The Brecession Blunder
Days before the Brexit vote – responding to client questions amid widespread fears about the economic threat to the U.K. – we said that, “even though Brexit could be a negative shock to the economy, it is unlikely to tip it into recession at this time.”
Right after the Brexit vote, we followed up with a detailed analysis, justifying our conclusion that, “[w]hile potentially damaging longer-run U.K. and European growth prospects, the vote for Brexit is unlikely to unleash an immediate recession.” Of course, we were practically alone in our view.
At the time, there was a virtual consensus that a Brexit vote would trigger a recession. Only now, with evidence mounting that such a recession hasn’t materialized, is there puzzlement about the “Brecession blunder” – how could so many economists have been so wrong.
Part of the explanation is that most analysts’ expectations were heavily influenced by their widely shared view that Brexit would trigger an economic catastrophe – for which they used the term “recession” as a singularly inappropriate shorthand. Because most economists think a recession results from any serious negative shock – such as the Brexit vote – it was natural for them to forecast a recession. But that isn’t how recessions work.

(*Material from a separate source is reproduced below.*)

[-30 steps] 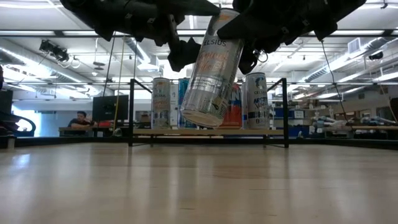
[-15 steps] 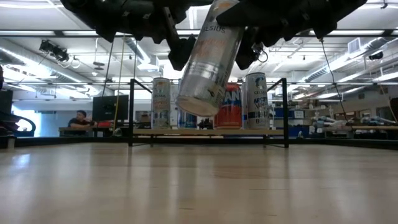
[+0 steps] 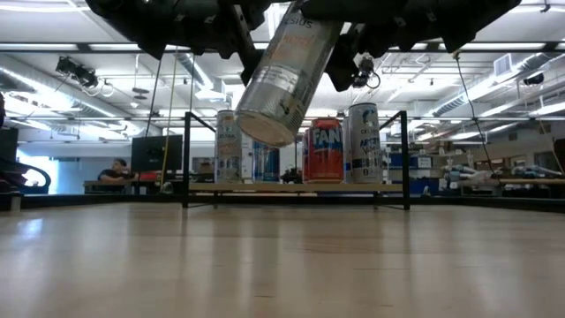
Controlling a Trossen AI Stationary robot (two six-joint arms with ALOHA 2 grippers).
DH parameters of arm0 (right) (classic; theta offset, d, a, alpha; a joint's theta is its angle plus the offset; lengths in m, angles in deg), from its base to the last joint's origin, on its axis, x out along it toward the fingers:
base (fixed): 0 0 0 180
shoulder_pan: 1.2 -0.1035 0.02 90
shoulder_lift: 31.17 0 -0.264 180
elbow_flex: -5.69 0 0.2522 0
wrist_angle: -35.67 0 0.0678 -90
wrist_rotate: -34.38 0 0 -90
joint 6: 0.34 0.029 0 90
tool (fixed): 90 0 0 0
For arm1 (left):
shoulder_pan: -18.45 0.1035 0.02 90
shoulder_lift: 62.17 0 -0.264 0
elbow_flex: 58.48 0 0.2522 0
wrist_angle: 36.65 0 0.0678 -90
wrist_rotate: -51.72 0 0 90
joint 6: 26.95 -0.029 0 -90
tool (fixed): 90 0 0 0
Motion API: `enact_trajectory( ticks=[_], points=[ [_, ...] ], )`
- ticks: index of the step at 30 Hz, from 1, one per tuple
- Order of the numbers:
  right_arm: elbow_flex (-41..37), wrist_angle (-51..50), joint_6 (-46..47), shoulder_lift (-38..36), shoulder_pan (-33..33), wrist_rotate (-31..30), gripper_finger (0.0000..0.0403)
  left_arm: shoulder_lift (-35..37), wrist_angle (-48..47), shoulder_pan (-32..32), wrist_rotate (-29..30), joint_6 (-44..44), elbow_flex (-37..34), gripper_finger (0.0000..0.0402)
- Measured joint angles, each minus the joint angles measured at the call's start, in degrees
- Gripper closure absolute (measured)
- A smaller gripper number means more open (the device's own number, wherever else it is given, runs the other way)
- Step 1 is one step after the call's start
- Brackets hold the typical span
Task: Place canned beverage on shelf
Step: Put the white yellow soda can on the shelf aligned with the other white yellow soda can
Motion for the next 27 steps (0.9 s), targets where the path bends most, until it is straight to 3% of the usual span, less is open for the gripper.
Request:
enact_trajectory(
  ticks=[16,23,27],
  points=[
    [0.0,1.7,-0.4,0.1,0.0,0.3,0.0126,0.0,0.8,0.0,0.0,2.2,0.0,0.0015],
    [0.0,1.8,-0.2,0.1,0.0,0.5,0.0123,0.1,0.6,-0.1,-0.3,2.5,0.0,0.0054],
    [0.0,2.2,0.0,0.1,0.0,0.7,0.0125,0.1,0.6,0.0,-0.7,2.8,0.0,0.0057]
  ],
)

In fact, recessions are “triggered by exogenous shocks that arrive when [economies] enter a cyclical window of vulnerability.” What we understood at ECRI that most economists didn’t is that the U.K. wasn’t in such a recessionary window of vulnerability at the time.
Therefore, we expected the U.K. economy to be resilient to the shock of the Brexit vote, and avoid an immediate recession, which is precisely what has happened.